Transparency is significant for a pet food consumer trusting a pet food manufacturer. But what if that transparency could risk the safety or quality of the pet food? Should a manufacturer be open and transparent regardless to the risks?

In gathering information for TruthaboutPetFood.com, I speak with many pet food manufacturers. Some recent conversations have shed a light on a Catch-22 of pet food that hurts both quality minded pet food manufacturers and educated concerned pet food consumers.

The Free Dictionary defines Catch-22 as “a situation in which a desired outcome or solution is impossible to attain because of a set of inherently illogical rules or conditions.” In this case, the ‘desired outcome’ is transparency from a pet food manufacturer…the straight and open answers to pet food questions from a pet food consumer. The ‘inherently illogical conditions’ are…

In a recent conversation with a pet food manufacturer (who will remain nameless), I asked the plant manager if they would participate in our Pledge to Quality and Origin program. He shared he was familiar with it, but they couldn’t participate. With my mouth hanging open in shock, he went on to share with me some information I’ve heard from other quality minded manufacturers (though in a bit different perspective).

This pet food manufacturer used the ingredient taurine to make his point. You should know, China is the world’s largest supplier of taurine. He shared that if he told me the country of origin of their taurine, before the day was over Big Dogs of Pet Food would swoop in and steal his supplier right out from under him. He said ‘they’ would find his supplier with just the information of country of origin. He shared that his company has searched long and hard for safe suppliers of ingredients and they have to protect themselves and their suppliers.

This company felt if they stated publically the country of origin of some of their supplements, they were at risk of losing these trusted suppliers and thus perhaps risking some quality or safety to their pet foods.

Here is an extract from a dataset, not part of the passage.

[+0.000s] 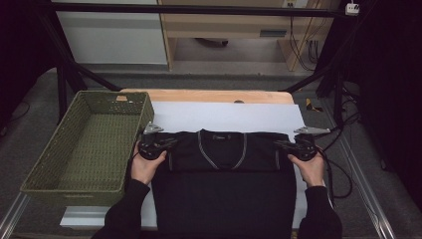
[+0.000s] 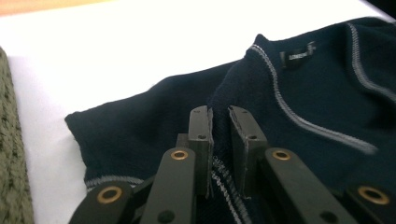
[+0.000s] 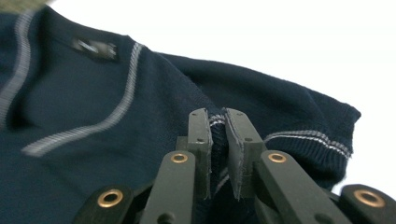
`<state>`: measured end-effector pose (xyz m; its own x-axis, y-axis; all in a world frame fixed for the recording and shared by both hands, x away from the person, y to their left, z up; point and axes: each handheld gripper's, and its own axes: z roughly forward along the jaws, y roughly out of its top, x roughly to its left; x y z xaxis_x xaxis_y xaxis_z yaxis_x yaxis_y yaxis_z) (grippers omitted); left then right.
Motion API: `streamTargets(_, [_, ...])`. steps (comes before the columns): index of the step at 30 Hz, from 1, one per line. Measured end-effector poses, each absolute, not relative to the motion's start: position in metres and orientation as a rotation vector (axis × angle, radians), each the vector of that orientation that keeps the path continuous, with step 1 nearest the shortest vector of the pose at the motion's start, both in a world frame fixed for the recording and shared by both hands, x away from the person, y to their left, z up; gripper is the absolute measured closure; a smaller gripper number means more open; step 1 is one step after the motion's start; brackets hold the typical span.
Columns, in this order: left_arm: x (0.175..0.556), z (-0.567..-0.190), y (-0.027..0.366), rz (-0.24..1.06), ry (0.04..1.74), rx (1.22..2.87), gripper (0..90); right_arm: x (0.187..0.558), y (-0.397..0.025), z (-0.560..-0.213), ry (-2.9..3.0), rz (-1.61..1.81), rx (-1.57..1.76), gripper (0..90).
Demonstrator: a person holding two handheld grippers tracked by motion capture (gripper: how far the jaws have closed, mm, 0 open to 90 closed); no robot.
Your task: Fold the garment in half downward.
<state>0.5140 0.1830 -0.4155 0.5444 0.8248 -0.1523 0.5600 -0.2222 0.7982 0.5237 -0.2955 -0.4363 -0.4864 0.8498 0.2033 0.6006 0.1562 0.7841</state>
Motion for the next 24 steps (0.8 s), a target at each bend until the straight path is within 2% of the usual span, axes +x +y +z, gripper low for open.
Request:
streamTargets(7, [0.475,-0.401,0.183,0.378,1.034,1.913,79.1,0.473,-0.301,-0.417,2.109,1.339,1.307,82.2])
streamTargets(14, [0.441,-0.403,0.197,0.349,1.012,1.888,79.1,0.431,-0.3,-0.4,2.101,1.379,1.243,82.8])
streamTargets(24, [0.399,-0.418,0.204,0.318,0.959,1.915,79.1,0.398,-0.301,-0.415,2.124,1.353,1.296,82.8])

In agreement, I know that Big Pet Food has the buying power and commercial muscle to put a ‘hurt’ on smaller manufacturers. It is not so much they are in search of non-China made taurine or other supplements for their own pet foods, it is more that ‘they’ know non-China is important to educated petsumers. With minimal effort, Big Pet Food could make it impossible for the small manufacturer to remain Chinese ingredient free – leveling the pet food playing field so to speak.

In disagreement, other manufacturers have found a way to provide their customers with the information they ask for and need. Some pet food brands openly and promptly will provide who and where the pet foods are manufactured, the country of origin of ingredients, and even the grade or quality of each ingredient (and just about anything else you want to know).

So what is the answer? On one hand, petsumers deserve to know the country of origin, grade/quality of each ingredient, where it’s made, how it’s made…just about everything of the food they provide to their pet. On the other hand, there is the concern for small manufacturers of corporate bullying/supplier stealing. Where is the middle ground? How can pet food consumers learn everything they need to know about the pet food in order to trust their pet’s life with it while still protecting the pet food company?